Some locals want postponement after 'significant' changes made to scheme
The Stag Brewery Redevelopment viewed from Chiswick. Picture: Exhibition, Squire & Partners
A public planning hearing for the proposed Stag Brewery development in Mortlake will go ahead on 27 July despite objections from locals and members of the London Assembly.
The application to Richmond Council was called in by the GLA in May 2020 to be considered by Mayor of London Sadiq Khan, given the size and scope of the proposed development.
But “significant” changes to the proposals have been made in that time and the London Assembly last week called on the Mayor to delay the public hearing over fears that locals have been “left out” of discussions.
Nicholas Rogers, the Conservative Assembly Member representing the South West constituency which includes Richmond, last week said in City Hall that it is “essential” to allow locals to have their say but that “there isn’t time to have those meaningful discussions between now and the end of July”.
Despite Mr Rogers’ motion calling on the Mayor to pause the hearing successfully passing in the Assembly, Sadiq Khan has now confirmed that he does not intend to delay.

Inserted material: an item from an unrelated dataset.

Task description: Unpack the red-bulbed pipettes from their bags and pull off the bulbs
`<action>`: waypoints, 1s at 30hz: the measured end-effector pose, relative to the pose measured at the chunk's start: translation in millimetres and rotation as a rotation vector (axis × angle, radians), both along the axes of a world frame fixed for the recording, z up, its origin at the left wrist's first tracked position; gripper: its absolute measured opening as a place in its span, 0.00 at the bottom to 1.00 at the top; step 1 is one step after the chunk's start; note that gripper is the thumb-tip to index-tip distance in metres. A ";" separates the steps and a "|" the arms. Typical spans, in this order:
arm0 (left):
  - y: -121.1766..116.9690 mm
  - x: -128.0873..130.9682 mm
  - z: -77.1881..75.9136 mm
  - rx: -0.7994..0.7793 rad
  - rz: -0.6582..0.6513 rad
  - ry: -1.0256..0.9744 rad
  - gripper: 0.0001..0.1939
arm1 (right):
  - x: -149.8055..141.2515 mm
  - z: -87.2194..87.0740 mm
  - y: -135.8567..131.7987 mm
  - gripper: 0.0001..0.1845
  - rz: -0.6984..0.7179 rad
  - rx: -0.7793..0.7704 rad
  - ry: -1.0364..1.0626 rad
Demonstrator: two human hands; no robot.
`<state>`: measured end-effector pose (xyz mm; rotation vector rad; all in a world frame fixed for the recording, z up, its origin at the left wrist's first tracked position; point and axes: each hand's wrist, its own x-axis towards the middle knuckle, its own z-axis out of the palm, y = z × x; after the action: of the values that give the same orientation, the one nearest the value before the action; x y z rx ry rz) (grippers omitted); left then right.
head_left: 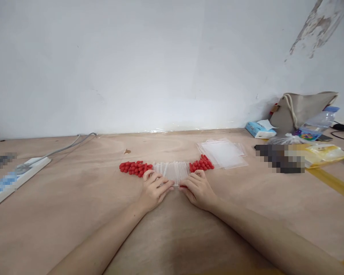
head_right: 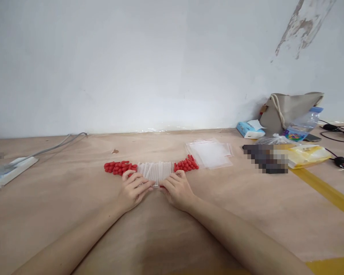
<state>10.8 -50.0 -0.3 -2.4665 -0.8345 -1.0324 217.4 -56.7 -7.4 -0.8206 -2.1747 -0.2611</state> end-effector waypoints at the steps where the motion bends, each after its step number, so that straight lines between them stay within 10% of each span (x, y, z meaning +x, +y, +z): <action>1: -0.3 0.2 -0.7 -0.002 0.004 0.002 0.07 | 0.3 -0.2 0.7 0.06 -0.010 0.013 -0.007; 30: -6.5 -0.5 4.5 -0.074 -0.007 0.000 0.06 | 18.3 14.0 -0.5 0.13 0.162 -0.298 -0.030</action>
<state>10.3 -56.4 4.2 -2.5323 -0.8800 -1.0206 235.7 -57.2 6.6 -0.7985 -2.3263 0.1364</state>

In a letter to Nicholas Rogers, Mr Khan said that deferring the hearing would “raise issues around the timely nature of decision making” and that the planning system must play an “important part” in addressing the challenge of housing delivery in London.
The Mayor also said that there is “no mechanism for formal consideration” of amendments proposed by locals and that he is “required to determine the scheme before me”.
But speaking to the Local Democracy Reporting Service this week, Nicholas Rogers has said that this is a “flaw in the call-in process”.
Mr Rogers said, “There are understandable concerns about development in that area. The key point is, the residents, they’re not anti-development at all. No one really wants a big empty site, but once it’s done it’s done, and they want to make sure that whatever is done is something that will benefit the community rather than detract from it.
“Especially since the application was called in by the Mayor, residents feel left out of those discussions. They’ve done freedom of information requests that show that the developers met I think 21 or 23 times with the GLA planning team, but until recently – I mean the last two or three weeks – they haven’t been able to get a meeting with GLA planning officers on site to discuss their concerns.”
The original proposal included plans for 843 units on the site of the historical former Stag Brewery, but that has since increased to more than 1250 units.
Clare Delmar is a local resident who founded the group Listen to Locals earlier this year that campaigns for greater public engagement in planning decisions.
Ms Delmar has said she felt “outrage” upon learning that the public hearing would not be deferred and has stressed that the development is a “public health” issue.
She said, “We are coming out of a pandemic. The world has changed, both in terms of what we know about health, what we know about transmission of disease, what we know about health inequality, and what we know about health-related behaviours, whether its working or distancing or exercise.
“When you are going to grow the population by 90 per cent, which is what this scheme does, and you don’t have any change in the health impact assessment that underlies this project, I find that outrageous. The health impact assessment, if you can even find it, is dated July 2020. It doesn’t even mention a pandemic.”
Sadiq Khan has said that the public hearing on 27 July “will give interested parties the opportunity to make their case and make clear their concerns in an open forum and will ensure decisions are made transparently”.